Researchers are developing a new algorithm capable of tracking a moving target which could have huge implications for the future of transportation.
The future is a busy, busy place. The human population is increasing every day, and advanced technology is seeping into every crack of the modern world.
We’re finding new solutions to old problems all the time, like getting a cab after a long night out. These days it’s as easy as pulling out our smartphone and calling for a service like Uber, or Lyft, and waiting in a designated place for them to come pick us up.
It’s a simple system, but it has its drawbacks.
The driver is only human, after all, and they may have a hard time doing so despite the modern conveniences of GPS systems. Plus, you have to wait in a designated spot, which may or may not be uncomfortable.
I, for one, don’t like that last part. Even if the driver can’t find me, I have to stay put lest the whole system breaks down and I can’t get home.
Let’s not overlook the fact that I’m usually nice enough to actually stay in the same place. I can only imagine what it’s like to be a driver when your fare has run off on you.
Can you imagine what it’ll be like when autonomous cars get on the road to pick people up, and the people aren’t where the AI expects them to be?
Sounds like a logistical nightmare.
This begs the question: How can you keep up with a target that doesn’t stay in one place?
Acquiring a Moving Target
To solve that problem, we turn to AI software, the best data cruncher of our new techno-future.
Researchers at IBM Research – Ireland are hard at work developing a new moving target algorithm that can find a target wherever it is, which is pretty convenient. The target no longer has to worry about being in a predestined place at a planned time.
The solution was presented in a research paper entitled “A Scalable Approach to Chasing Multiple Moving Targets with Mulitple Agents” to the International Joint Conference on Artificial Intelligence in Melbourne, Australia.
Hopefully the presentation will be posted here soon.
The approach is solidly built on the back of a lot of previous research by IBM. That means that it is fine-tuned enough to boast a maximum delay time for the service it can perform.
Take the cab example from earlier. Let’s assume that the cab is an autonomous vehicle, and while you know when you want to be picked up, you don’t know where. With IBM’s algorithm, it wouldn’t matter where because there will be an AI that can dispatch a cab with directions to get to wherever you are.
In fact, ‘dispatch’ is a great word here. Think of the algorithm as an AI dispatcher, or an operator. And with that maximum delay time, you’re guaranteed to see that cab within, say, 30 minutes or less.
This kind of tech would work wonders for an autonomous cab service, but that’s far from all it can do.
The potential benefit of this technology is actually pretty staggering, and it could provide a lot of solutions for AI programs designed to interact with the real world.
Hitting a Moving Target
This moving target algorithm could provide a lot of solutions, but what can it be used for other than dispatching a fleet of Uber-AI?What kinds of things would you use an AI tracker for? #findmykeysClick To Tweet
Think big; This kind of AI could help organize a method of smart city transportation and help avoid traffic jams and delays. It could also serve as the link between software that can diagnose medical patients and the human that treats them.

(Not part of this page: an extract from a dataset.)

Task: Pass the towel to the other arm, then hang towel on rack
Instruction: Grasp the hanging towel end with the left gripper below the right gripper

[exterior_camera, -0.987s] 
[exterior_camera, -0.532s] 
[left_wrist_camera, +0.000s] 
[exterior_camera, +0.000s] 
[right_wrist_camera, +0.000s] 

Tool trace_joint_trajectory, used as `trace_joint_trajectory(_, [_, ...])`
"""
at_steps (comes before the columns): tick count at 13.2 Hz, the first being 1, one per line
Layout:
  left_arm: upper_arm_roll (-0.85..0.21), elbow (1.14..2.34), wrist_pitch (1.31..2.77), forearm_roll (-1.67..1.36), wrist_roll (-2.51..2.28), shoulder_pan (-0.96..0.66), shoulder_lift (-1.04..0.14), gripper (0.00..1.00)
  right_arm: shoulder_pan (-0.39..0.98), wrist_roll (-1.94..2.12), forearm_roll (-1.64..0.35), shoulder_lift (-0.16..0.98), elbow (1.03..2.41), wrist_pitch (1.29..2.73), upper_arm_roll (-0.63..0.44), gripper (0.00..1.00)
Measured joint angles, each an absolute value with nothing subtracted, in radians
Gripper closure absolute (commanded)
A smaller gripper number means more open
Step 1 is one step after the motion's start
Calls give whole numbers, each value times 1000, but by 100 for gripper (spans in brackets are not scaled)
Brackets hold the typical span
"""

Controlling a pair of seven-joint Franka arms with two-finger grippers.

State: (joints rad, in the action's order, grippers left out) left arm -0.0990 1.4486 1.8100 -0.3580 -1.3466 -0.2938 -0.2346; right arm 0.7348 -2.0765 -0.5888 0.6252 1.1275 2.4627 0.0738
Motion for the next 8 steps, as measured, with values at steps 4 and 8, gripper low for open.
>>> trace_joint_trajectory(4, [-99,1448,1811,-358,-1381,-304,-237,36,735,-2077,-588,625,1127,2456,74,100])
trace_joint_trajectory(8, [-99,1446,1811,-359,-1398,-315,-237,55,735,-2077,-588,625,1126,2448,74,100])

The AI could also help rescue efforts, giving relief to those in a crisis. If you read our recent article on Hurricane Harvey then you saw the level of rescue efforts that were going on in Houston during that time. They were phenomenal (I should know, I had a front-row seat), but if an AI like this could have made things better I think that everyone would welcome the change.
Securing a Moving Target
All of this is, admittedly, a bigger step than I otherwise would have thought for AI. Who knew that giving an AI the ability to track something or someone in the real world had so many uses?
I have a ton of questions at this point. Chief among them is this:
What could software like this mean for our capability to track individuals?
All of the benevolent uses for this kind of technology sound great, but there’s always a dark side. Ideally, we should be aware of any kind of privacy concerns before software like this goes commercial.
For example, if this gives AI the ability to track or locate people, could it help law enforcement find criminals? Check out this article where this is already happening.
Could it help drones follow people, or check in on them? All of that would be great.
Could it also give people the ability to plant a RFID device somewhere so that a drone can track someone without their knowledge or consent? Could it be used by governments or organizations to spy on people no matter where they go? All of that would be not so great.
For now, the answers to these questions and more are in the research phase, but that shouldn’t stop us from asking them.